Nevertheless, there has to be some investment on the part of the audience in the story at hand; otherwise the movie will amount to nothing more than almost two hours of depravity without any meaningful exploration of what that depravity signifies. Ballard’s fall from whatever grace he might have had at the film’s beginning feels like nothing more than a fall, and there’s little reason to feel like Franco’s directorial hand reveals anything insightful about Ballard, or the human condition more generally.

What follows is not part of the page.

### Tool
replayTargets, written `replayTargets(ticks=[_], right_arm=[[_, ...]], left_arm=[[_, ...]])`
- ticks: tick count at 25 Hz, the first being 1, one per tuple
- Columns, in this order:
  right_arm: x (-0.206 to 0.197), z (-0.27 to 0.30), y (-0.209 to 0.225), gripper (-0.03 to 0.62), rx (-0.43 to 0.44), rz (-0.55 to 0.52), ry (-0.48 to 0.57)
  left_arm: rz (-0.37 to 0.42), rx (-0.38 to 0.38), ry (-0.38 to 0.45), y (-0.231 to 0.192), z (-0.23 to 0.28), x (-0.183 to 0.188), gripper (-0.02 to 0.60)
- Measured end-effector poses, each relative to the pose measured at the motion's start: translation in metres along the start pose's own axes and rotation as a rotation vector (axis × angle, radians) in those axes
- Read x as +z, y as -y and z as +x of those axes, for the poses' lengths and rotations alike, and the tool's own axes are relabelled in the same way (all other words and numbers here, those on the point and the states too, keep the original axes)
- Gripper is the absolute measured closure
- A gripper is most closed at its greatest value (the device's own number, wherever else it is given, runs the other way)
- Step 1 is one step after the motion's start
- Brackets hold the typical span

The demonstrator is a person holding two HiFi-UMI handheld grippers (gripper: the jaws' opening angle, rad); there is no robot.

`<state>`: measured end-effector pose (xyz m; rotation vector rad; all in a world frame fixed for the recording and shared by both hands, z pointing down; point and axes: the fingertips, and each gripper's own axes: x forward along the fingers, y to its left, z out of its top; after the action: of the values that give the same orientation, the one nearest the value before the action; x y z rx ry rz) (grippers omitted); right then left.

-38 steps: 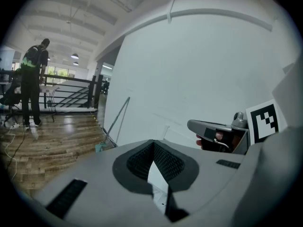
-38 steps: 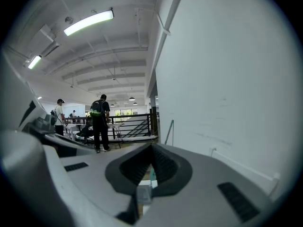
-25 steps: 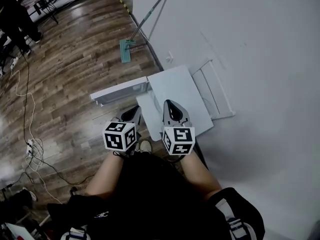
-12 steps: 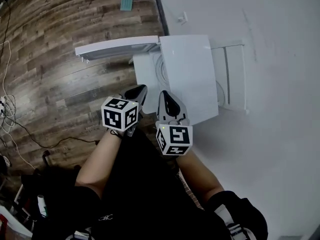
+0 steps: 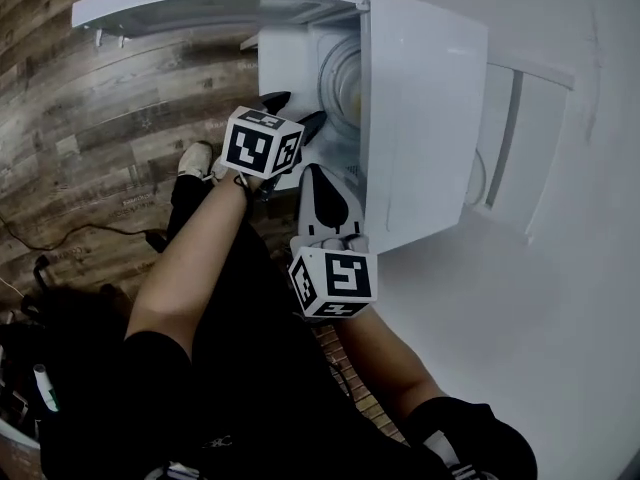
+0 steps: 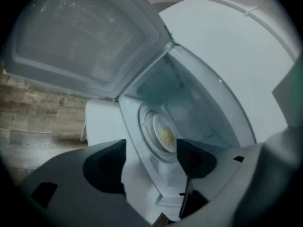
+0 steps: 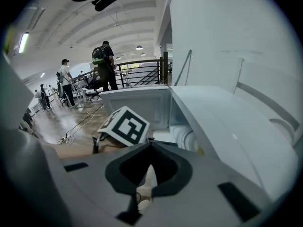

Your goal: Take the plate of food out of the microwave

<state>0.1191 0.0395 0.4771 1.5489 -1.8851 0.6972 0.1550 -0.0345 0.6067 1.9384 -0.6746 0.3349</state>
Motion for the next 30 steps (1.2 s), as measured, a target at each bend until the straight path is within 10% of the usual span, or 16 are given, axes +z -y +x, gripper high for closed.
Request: replayTargets(ticks=[6,22,30], right_arm=[[-0.026,-0.005,0.006,0.582,-0.02,0.022,-0.032],[-0.05,-0.004,0.003,0.58,-0.021,0.034,-0.094],[-0.056,-0.002,0.009,0.58,-0.049,0.059,-0.109]], left_arm=[[0.016,0.063,-0.04,-0.006,0.055,-0.015,0.098],[-0.014,0.226,-0.103,-0.024,0.114,-0.007,0.097],[-0.024,0.168,-0.123,-0.035,0.101,-0.016,0.129]])
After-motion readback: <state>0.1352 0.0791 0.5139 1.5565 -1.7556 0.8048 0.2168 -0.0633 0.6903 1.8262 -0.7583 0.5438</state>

One can at least grant that Franco tried to imbue significance into this spartan film. As he told the The Daily Beast:
In Child of God, he basically goes on a date with one of these [dead] bodies, and the motions that he goes through aren’t any different from any romantic comedy, but he’s animating both sides of the relationship with his imagination. To me, that’s fascinating, and it’s a way to do what movies should do—talk about the human condition.
Trying, however, is not enough. Franco is still young into his film career, and especially young into his career as a director; missteps are to be expected. But as Franco’s insanely fast track to his PhD at Yale attests (which includes getting BA in English at UCLA in a meager two years), he’s a man with a lion’s share of ambition that’s unable to bring his tentacular goals to fruition.
In James Franco, we’re talking about a man who wants to open art galleries, star in films, direct films, write poetry and fiction, and teach classes at major universities simultaneously. The problematic rhetoric of “having it all” ought not be applied to the feminist movement, but instead to Franco who, as his filmography reveals, is the textbook example of a person whose eyes are bigger than his stomach. What Child of God specifically indicates is that even if an overambitious auteur has the best of intentions, he can still end up with an utterly banal film on his hands.
The only extra included on the Blu-ray is a trailer.